The Fayetteville City Council wants the public to know that building a downtown minor league ballpark is the nucleus of a major economic development plan. Projects totaling $100 million are linked to the proposal, which has been in the making for three years. The stadium itself is a $33 million public/private partnership. Funding details are still being worked out. A Durham developer plans to spend $15 million to refurbish the adjoining Prince Charles Hotel building. The same developer has an agreement with the city to spend $60 million to develop 2.5 acres in the same triangle. It’s fairly common for communities to leverage sports stadiums in such a way.
What if the development goes bad? We don’t know what city council will come up with to fund the stadium, but observers trust the financial plan will shield taxpayers and isolate risk even if the development fails to take off. When the Class AAA Omaha, Nebraska, Storm Chasers were looking for a new home, the town of Papillion, a suburban community south of Omaha, came forward with a ballpark plan with an economic development component. The new ballpark opened in 2011 and has been a big success. But, the ancillary development hasn’t happened. Part of it is location because the ballpark is just outside the main centers of development in the area. There were big plans for an entertainment district, but those plans have not panned out. The Fayetteville/Cumberland Arts Council has high hopes for a downtown entertainment district with the stadium being an important part of it. One idea that may be under consideration locally is creation of a tax increment finance district underwritten by tax-exempt warrants and bonds sold to investors who take the risk, not taxpayers. In North Carolina, the implementing legislation labels this form of financing “project development financing.” Whatever creative funding ideas being considered by a city council stadium committee are unknown. The committee has been meeting privately for weeks and has not yet fully developed a funding plan.

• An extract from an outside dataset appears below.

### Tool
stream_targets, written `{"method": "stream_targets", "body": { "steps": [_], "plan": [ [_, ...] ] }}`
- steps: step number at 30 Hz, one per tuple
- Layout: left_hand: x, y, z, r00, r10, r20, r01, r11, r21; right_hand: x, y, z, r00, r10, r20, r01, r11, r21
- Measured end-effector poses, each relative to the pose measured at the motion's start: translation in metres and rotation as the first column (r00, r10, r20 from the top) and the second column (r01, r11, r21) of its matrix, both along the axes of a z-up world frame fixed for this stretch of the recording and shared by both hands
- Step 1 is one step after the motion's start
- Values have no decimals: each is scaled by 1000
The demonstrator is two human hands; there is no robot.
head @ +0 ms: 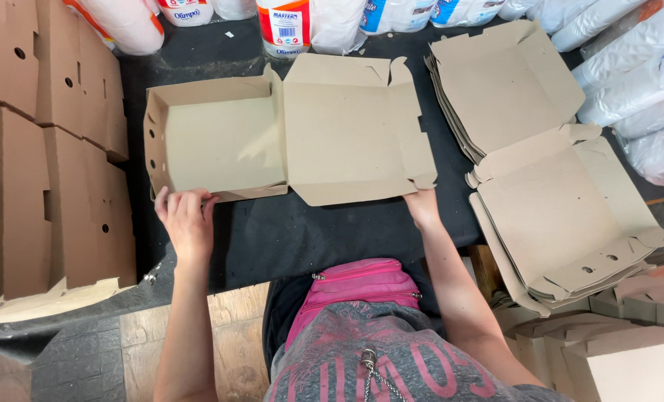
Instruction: The person assembles cardboard boxes by folding the flaps and interlocking the tabs by hand, handling one box at a time from a stack.
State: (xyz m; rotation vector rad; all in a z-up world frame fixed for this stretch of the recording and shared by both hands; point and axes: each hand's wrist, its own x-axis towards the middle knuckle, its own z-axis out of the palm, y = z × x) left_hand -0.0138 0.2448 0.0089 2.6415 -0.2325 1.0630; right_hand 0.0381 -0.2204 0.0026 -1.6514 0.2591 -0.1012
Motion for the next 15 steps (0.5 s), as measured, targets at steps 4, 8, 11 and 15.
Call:
{"method": "stream_targets", "body": {
  "steps": [4,8,11,15],
  "plan": [
    [-6,-3,14,1000,14,16,-14,1000,21,-3,-12,39,994,-46,102,60,988,-142],
    [-5,-40,31,997,31,73,-35,998,53,-2,-30,12,971,53,233,-40,997,-62],
    [-3,-84,38,993,-61,100,60,998,12,-6,-16,42,964,186,191,-115,936,-334],
    [2,-136,36,941,-329,-79,323,943,-76,2,-9,38,970,210,125,-157,927,-340]
  ]
}}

Little infrastructure work is needed in the downtown area where the ballpark would be built. In Omaha, a public/private partnership spent $29 million to build the Class AAA stadium. That’s less than what Fayetteville proposes to spend on a Class A ballpark. How the city proposes to pay off the debt is also a mystery. The new stadium in suburban Omaha itself is doing very well. “Our revenues are coming in even without any development at the ballpark,” said Brian Hanson, the county’s fiscal administrator. “They’re coming in and covering our debt payments.” The lesson learned in the Omaha project is that the ballpark deal was structured to pay for the facility, create an environment for future success while protecting taxpayers in the event the economic development didn’t work out.